Access to restricted-use files is offered to approved researchers under a set of highly controlled conditions. The right to use these files requires acceptance of a restricted data use agreement that spells out the conditions that a researcher must accept before obtaining access. Most agreements require that a researcher provide a detailed summary of the research question and precisely explain why access to the confidential variables is needed. Each user of restricted data must provide a data protection plan outlining steps he or she will take to safeguard the data during the project period. Researchers are usually given access to the data for a limited time period, at the end of which they must return the original files, or destroy them in good faith. The restricted-use dataset approach effectively permits access to sensitive research information while protecting confidentiality, and has proven acceptable to researchers.

However, the advent of virtual data enclaves (see below) may eliminate the need for physical transfer of data files.

Data enclaves

In general, the more identifying information there is in a dataset, the more restrictive are the regulations governing access and location of use. Archives grant access to the most confidential data -- for example, medical records containing identifying information such as respondent name and address -- through a data enclave environment, either physical or virtual.

Virtual data enclaves

These data portals allow users to obtain remote access to restricted data that would not otherwise be available for research. This often includes using a restricted access application system, getting set up with secure remote access to the restricted data (including possible on-site inspection), monitoring research behavior during data access, and having analytic results reviewed for disclosure risk before they are permitted to leave the secure environment. Such systems generally prevent users from emailing, copying, or otherwise moving files outside of the secure environment, either accidentally or intentionally.

Physical data enclaves

A physical data enclave is a secure data analysis laboratory that allows access to the original data in a controlled setting. Secure data enclaves have added security features to ensure the safekeeping of the most confidential data. They typically have appropriate physical security measures (no windows, video monitoring, key card entry) to strictly control access. Their computing environments are not connected to the Internet, but rather have their own network server (connected to a small number of work stations). Researchers using the enclave are monitored by archive staff who see to it that no unauthorized materials are removed. Any analyses produced are scrutinized to determine that they do not include any potential breaches of confidentiality. Other policies and procedures also govern the use of restricted data in enclaves.
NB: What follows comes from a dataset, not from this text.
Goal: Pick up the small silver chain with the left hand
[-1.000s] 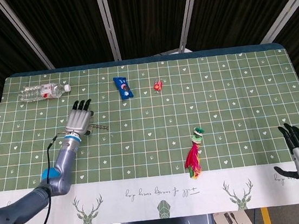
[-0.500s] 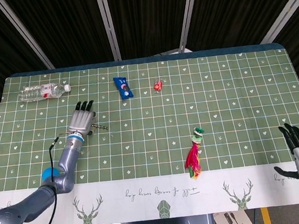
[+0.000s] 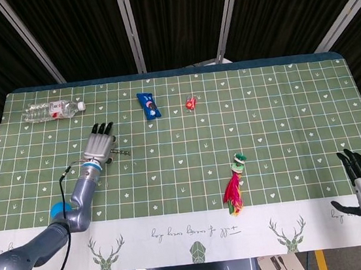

Secure Survey Documentation and Analysis (SSDA)

SSDA is an online data analysis program that performs bi-variate cross-tabulation, comparison of means, correlation, and regression analyses. SSDA is designed to provide a safe, reliable way to distribute restricted-use data publicly, thereby, democratizing access to data previously unavailable or that required special procedures to obtain. SSDA automates several disclosure protections that prevent the use of organization-defined high-risk variables, singularly or in combination, and restrict types of output commonly associated with disclosure risk (e.g., small un-weighted sample sizes). When the organization-defined rules are violated by an attempted analysis, the resulting output is completely suppressed or partially suppressed.